I noticed agents from at least three federal agencies: the Drug Enforcement Administration, the U.S. Marshals Service and the Internal Revenue Service. I'm not talking about two agents here and a couple more there. There were several dozen federal agents spending their day on the scene.
Meanwhile, just blocks away, a deadly shooting was taking place. While federal agents were using a battering ram, a sledgehammer and power saws to break into a business that complies with state and local law and pays taxes, a gunman was murdering seven people at Oikos University, just three-tenths of a mile away.
Obviously, nobody can say the shooting could have been prevented. But it's fair to say there would have been at least a better chance of that tragedy being averted had our government devoted the same resources to community security that it devoted to pulverizing medical marijuana facilities.
What's particularly horrifying about each of last week's examples is how they show the drug war intensifying even as the public's support for that war precipitously declines.

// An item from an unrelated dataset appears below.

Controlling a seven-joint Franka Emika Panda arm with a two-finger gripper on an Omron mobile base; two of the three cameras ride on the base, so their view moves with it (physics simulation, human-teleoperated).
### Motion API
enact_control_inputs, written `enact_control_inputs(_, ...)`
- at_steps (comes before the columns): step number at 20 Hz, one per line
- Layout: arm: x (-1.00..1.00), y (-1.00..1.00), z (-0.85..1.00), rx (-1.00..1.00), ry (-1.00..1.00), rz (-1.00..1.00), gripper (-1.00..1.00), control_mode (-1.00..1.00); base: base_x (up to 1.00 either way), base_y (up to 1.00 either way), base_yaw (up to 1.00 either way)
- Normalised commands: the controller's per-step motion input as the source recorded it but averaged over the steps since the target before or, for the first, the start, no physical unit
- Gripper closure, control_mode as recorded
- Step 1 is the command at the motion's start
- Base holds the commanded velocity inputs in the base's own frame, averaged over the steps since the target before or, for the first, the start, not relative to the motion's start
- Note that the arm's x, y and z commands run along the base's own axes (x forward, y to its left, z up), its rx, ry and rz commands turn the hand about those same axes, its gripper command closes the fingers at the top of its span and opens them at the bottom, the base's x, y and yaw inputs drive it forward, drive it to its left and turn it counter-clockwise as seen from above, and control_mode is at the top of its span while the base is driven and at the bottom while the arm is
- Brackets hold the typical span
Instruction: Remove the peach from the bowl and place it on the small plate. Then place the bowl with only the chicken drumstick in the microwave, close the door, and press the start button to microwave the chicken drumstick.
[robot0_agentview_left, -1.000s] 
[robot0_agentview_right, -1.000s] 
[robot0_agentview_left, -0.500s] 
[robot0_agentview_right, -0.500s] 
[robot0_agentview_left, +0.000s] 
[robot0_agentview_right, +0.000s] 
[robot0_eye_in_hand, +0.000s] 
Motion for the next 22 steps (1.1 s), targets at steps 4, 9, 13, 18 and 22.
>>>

In Boulder, the university is conducting its crackdown in a state where the majority of citizens voted to legalize medical marijuana and now, according to polls, a near majority support legalizing pot for everyone. Shocking as it is, such defiance of the public will is now the norm in Colorado. Here, state Attorney General John Suthers has backed federal raids on medical marijuana facilities despite the state's vote on the matter and despite his incessant paeans to "states' rights." Meanwhile, the Denver police force has openly defied voter mandates to make pot arrests the lowest priority.
The same goes for New York -- in a state where polls show strong support for some form of marijuana legalization, the Guardian reports that police officers are nonetheless ignoring orders from superiors to reduce arrests of those possessing small amounts of marijuana.
At the federal level, this hostility to public opinion is most overt. The Obama administration has ignored the president's campaign pledges and initiated a new round of marijuana raids at the very moment Gallup finds that a majority of Americans support the effort to fully legalize pot. Additionally, at the same time the administration is decrying budget deficits, the White House is pushing for a big increase in drug war funding, specifically preserving funding formulas that send far more money to the war's militaristic endeavors (interdiction, law enforcement activities, etc.) than to more humane harm-reduction and treatment programs.
Put it all together and we see that the ascendant concept of an "era of persistent conflict" (read: permanent war) is not limited to our foreign occupations. Right here at home, governments at every level are waging a never-ending war without regard for -- and often in brazen defiance of -- what their constituents want.
Sure, pretending that only harms those directly ensnared in the combat may be vaguely comforting -- but as last week proved, that's a fantasy in the age of finite resources.